Calvin L. Scovel III, the DHS Inspector General, told the subcommittee members the Annex required PHMSA and TSA to jointly develop an action plan by February 2007; but that deadline was not met. "To their credit, both PHMSA and TSA began to address these issues early this year and considerable progress has been made" Scovel said. "This progress, however, began nearly a year after the deadline agreed to in the Annex, and the action plan still does not contain all initiatives required by the Annex."

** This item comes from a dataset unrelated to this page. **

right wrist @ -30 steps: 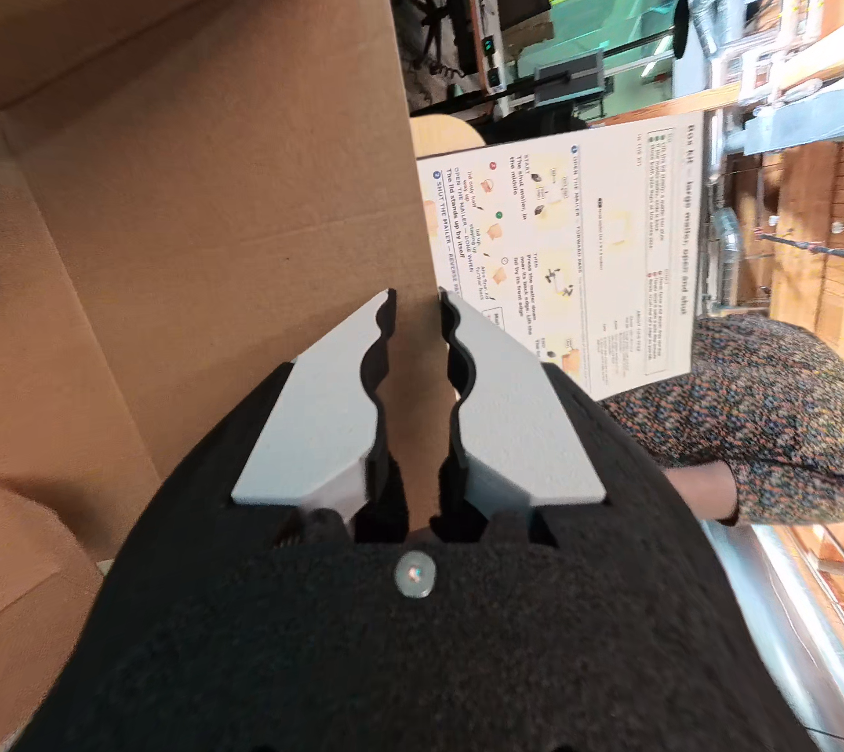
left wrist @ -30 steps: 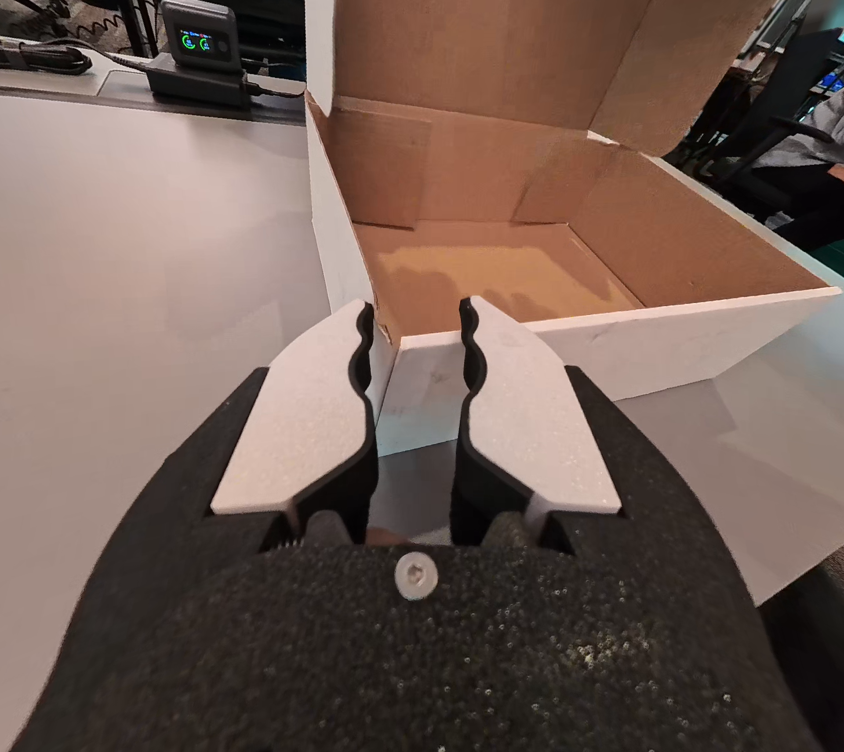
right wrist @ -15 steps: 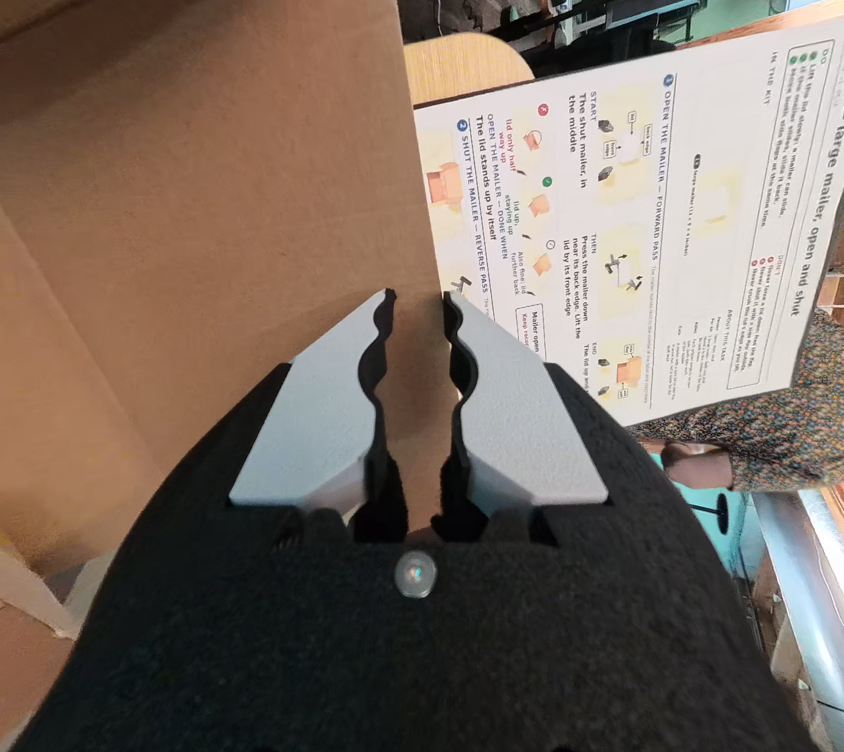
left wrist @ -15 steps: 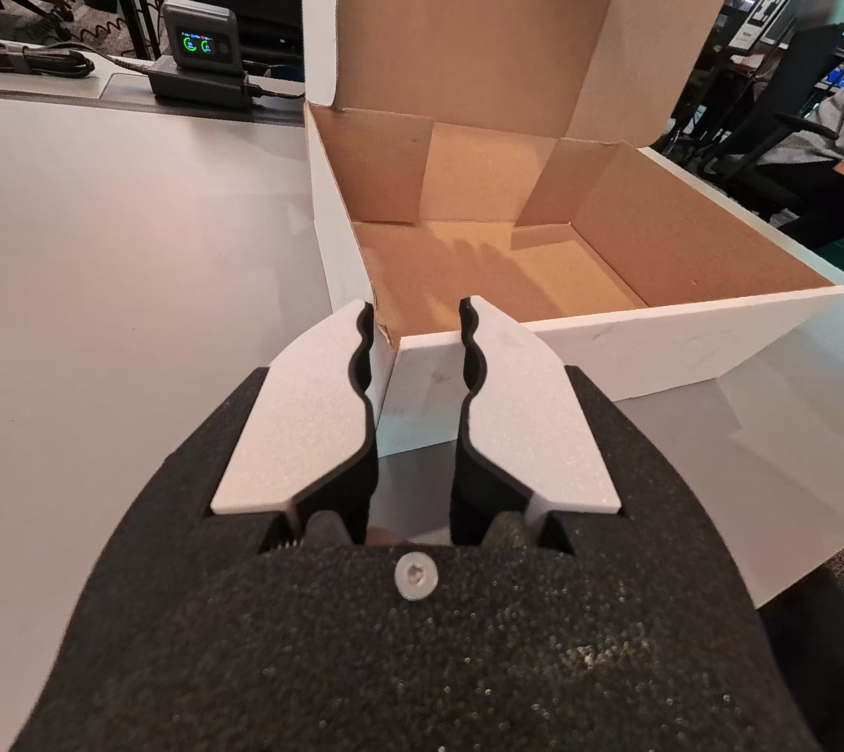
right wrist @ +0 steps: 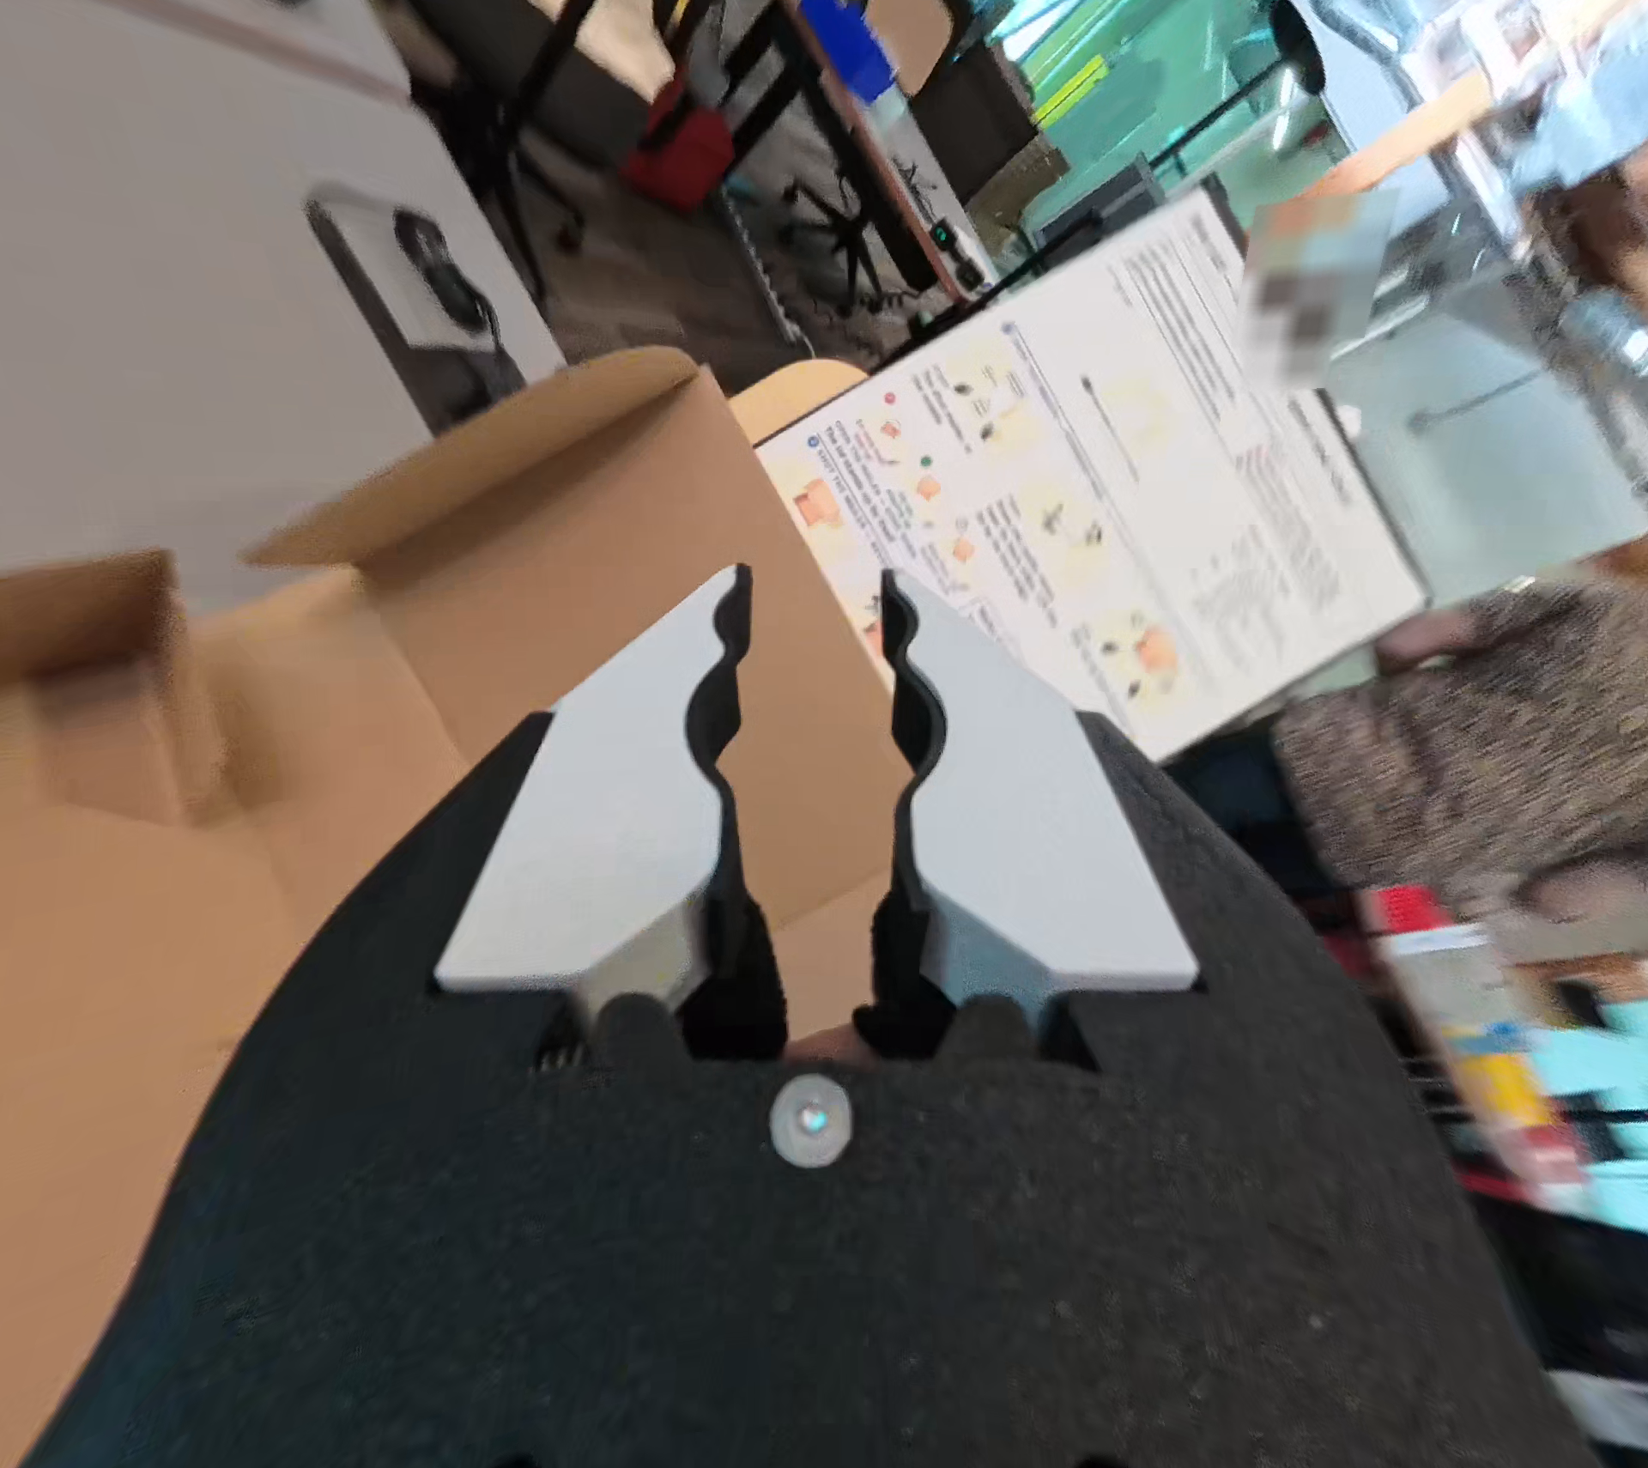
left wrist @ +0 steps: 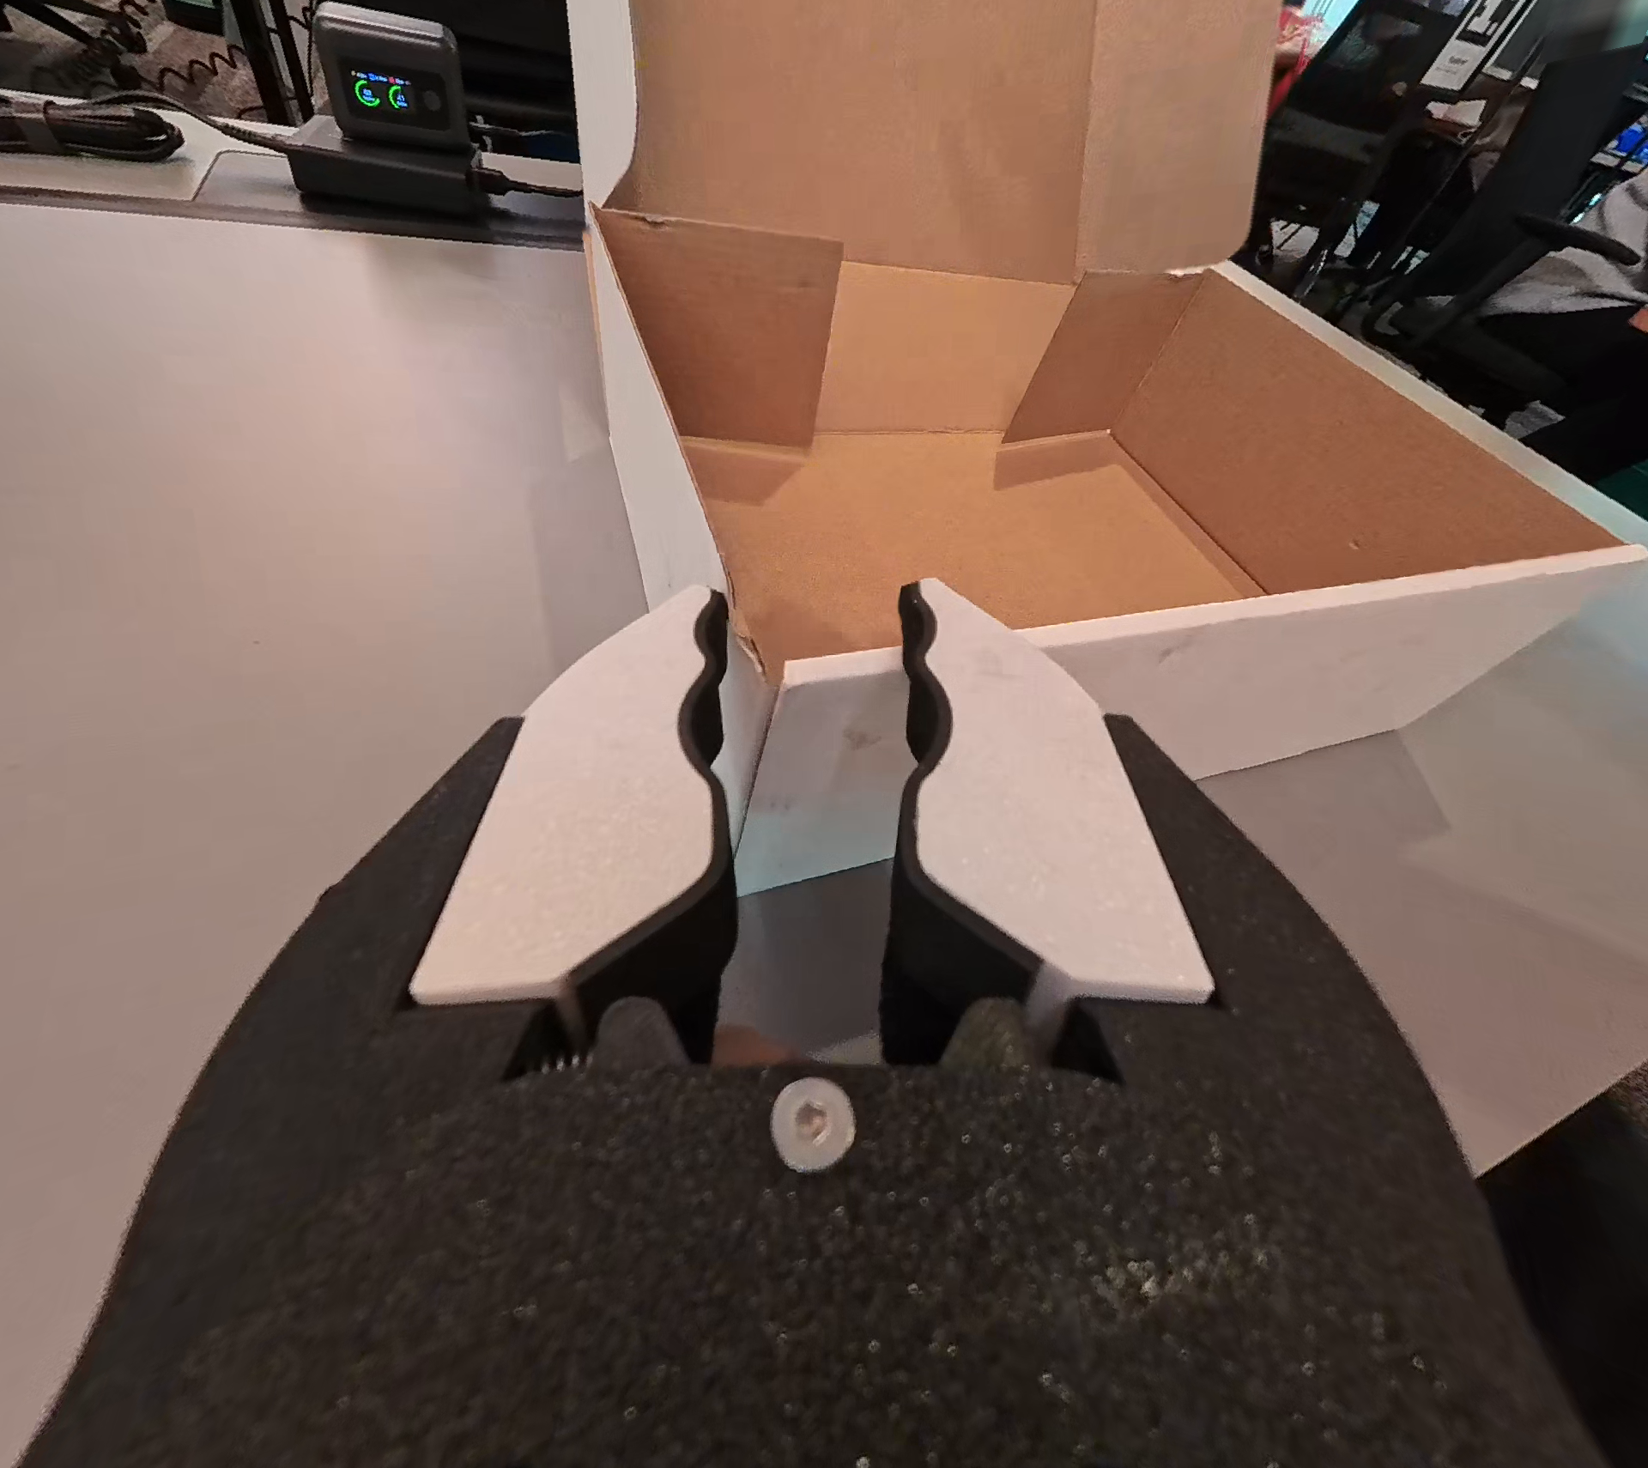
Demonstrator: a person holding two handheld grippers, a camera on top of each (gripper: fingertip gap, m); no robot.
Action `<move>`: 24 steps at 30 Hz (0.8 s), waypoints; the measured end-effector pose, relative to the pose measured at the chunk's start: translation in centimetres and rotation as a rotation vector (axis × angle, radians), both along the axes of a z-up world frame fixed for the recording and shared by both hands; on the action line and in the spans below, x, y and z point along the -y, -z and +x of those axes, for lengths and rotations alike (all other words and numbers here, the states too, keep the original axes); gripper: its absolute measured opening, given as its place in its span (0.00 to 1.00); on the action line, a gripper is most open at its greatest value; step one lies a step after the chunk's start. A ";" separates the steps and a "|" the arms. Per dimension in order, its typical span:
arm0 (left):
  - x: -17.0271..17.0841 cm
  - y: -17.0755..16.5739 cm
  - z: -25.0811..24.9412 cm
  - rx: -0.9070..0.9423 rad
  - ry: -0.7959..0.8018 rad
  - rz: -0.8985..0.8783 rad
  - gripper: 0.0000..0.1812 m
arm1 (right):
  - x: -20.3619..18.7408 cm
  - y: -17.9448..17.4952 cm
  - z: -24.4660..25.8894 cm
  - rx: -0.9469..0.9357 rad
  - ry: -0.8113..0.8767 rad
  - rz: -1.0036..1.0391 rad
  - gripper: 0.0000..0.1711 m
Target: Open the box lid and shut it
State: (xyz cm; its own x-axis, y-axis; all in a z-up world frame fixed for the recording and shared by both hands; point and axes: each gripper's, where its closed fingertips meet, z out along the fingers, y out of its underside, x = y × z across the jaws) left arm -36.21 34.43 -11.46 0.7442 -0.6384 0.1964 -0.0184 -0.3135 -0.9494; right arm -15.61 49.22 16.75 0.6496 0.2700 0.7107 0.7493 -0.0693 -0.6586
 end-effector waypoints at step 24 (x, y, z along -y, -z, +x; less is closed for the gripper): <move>1.2 -0.5 -8.7 0.150 0.102 -0.075 0.24 | 26.9 25.5 8.1 -1.140 0.083 -0.032 0.34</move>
State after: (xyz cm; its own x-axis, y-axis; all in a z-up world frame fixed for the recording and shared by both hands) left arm -44.92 33.23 -10.93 0.6354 -0.6881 0.3504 0.0862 -0.3877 -0.9177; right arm -7.47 22.28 -8.76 0.9287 0.2039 -0.3098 -0.2904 -0.1201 -0.9494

Scovel was also critical of TSA's implementation of the 9/11 Commission Act Congress passed in August 2007. It requires DOT and DHS to develop a plan to review the 100 most critical gas transmission companies' security plans and critical facilities by August 2008. The next step is to decide whether pipeline security regulations are needed based on the evaluated effectiveness of the TSA pipeline security guidelines now in place. Scoville was concerned that the TSA inspections of the 100 pipeline facilities are not adequately testing either those TSA guidelines or pipeline security infrastructure.
Scoville got into a polite war of words with John Sammon, the assistant administrator for transportation sector network management at TSA, who also testified. Scoville insisted any security assessment of the 100 top pipelines would be derelict unless those inspections went beyond a "paper review," which is what he said the TSA has in mind. Scoville emphasized that the reviews should include vulnerability testing including testing of how a pipeline would respond to a hypothetical cyber attack. "Until that happens, what we have are some pretty good paperweights" he said dismissively.
Sammon countered that the TSA was following the dictates of the 9/11 Act to the letter, which means inspecting critical facilities via an onsite inspection. He admitted TSA inspectors would not be doing any "covert" testing, but insisted the reviews would be more than a paper review.